In a matched case-control study, Klaus-Peter Dieckmann, MD, of the Urologische Abteilung, Albertinen-Krankenhaus, Hamburg, and colleagues compared 6,415 men with germ cell tumors (GCTs) and a group of healthy-arm conscripts. Noting that the median height of German men aged 18-40 years ranges from 176 to 179 cm, the researchers established 175-179 cm as the reference group for the study.

Compared with the reference group, men taller than 195 cm were at three times higher risk of GCT after adjusting for BMI, the researchers reported in the British Journal of Cancer (2008;99:1517-1521). Men 190-194 cm tall were at two times higher risk. Short stature appeared to be protective: Men less than 170 cm tall were at 20% lower risk.

“The association of tallness with testicular cancer risk lends much support to the nutrition hypothesis of GCT pathogenesis,” the authors stated.

According to this theory, high-calorie intake during early childhood promotes GCT precursors, Dr. Dieckmann's group noted. Height is a biomarker for nutrition early in life because nutrition is the most important environmental factor affecting childhood growth, they said.

The new findings are in line with those of previous studies. For example, a Japanese study found a positive association between dairy products, specifically cheese, and testicular cancer, according to a report in the International Journal of Cancer (2002;98:262-267).

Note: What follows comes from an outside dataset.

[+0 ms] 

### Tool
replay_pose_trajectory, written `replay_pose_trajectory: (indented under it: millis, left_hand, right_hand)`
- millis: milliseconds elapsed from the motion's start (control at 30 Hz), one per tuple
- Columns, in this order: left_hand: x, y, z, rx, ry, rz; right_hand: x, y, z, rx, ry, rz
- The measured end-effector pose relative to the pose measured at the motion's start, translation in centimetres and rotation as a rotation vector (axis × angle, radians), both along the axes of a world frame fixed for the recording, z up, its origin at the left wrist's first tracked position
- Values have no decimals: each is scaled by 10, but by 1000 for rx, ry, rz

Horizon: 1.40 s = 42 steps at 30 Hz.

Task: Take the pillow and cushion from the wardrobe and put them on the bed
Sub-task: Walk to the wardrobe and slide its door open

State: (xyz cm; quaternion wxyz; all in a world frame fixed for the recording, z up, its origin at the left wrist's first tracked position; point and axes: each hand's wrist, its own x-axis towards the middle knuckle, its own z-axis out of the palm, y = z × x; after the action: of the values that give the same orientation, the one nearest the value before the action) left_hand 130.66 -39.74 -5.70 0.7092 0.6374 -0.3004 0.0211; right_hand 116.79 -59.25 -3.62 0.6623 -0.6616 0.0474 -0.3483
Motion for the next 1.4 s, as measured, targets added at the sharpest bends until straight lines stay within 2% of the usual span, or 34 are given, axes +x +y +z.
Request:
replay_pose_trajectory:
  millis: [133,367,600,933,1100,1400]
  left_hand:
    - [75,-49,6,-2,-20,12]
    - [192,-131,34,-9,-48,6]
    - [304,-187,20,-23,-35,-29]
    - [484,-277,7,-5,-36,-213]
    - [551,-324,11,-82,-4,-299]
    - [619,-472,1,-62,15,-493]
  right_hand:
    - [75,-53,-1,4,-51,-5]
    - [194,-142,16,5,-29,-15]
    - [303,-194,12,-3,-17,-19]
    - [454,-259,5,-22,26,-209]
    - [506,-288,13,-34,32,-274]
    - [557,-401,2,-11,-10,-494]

Four case-control studies revealed a link between GCT risk and dairy-food consumption, but three others did not, they observed.

“Overall, direct evidence by controlled studies to support the nutrition hypothesis of GCT is scarce; however, the bulk of indirect evidence is clearly in favor of the hypothesis,” they wrote.

Dr. Dieckmann and his colleagues concluded that sufficient evidence now exists to acknowledge tallness as a recognized risk factor for testicular GCT.

Study strengths include the large sample size and a low likelihood of selection bias because patients were accrued nationwide by 228 participating institutions across Germany, the authors said. In addition, cases and controls were exactly matched by date of birth, ruling out confounding by age.

As for study weakness, the researchers noted that they controlled only for age and BMI, and anthropometric measures of case patients were mostly self-reported, whereas controls had precise measurements.